**Work instructions**
Render every line of the data exactly as written, and leave out the pictures.

= = =

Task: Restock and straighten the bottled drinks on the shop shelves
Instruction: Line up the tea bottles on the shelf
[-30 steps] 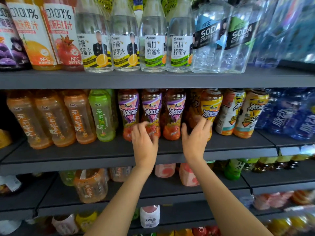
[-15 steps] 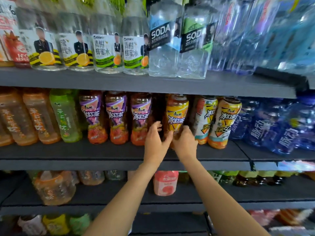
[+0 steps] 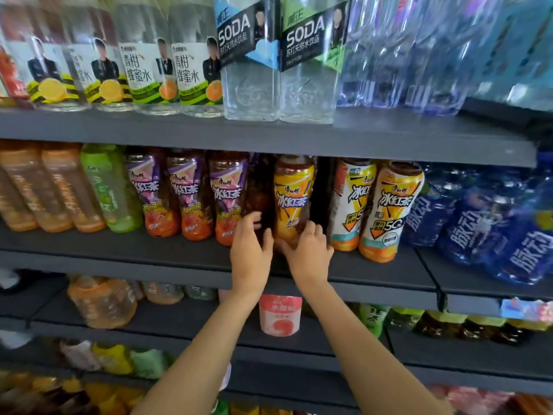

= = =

**Solution**
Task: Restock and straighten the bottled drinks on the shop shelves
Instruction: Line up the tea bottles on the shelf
[-30 steps] 
[-15 steps] 
[+0 steps] 

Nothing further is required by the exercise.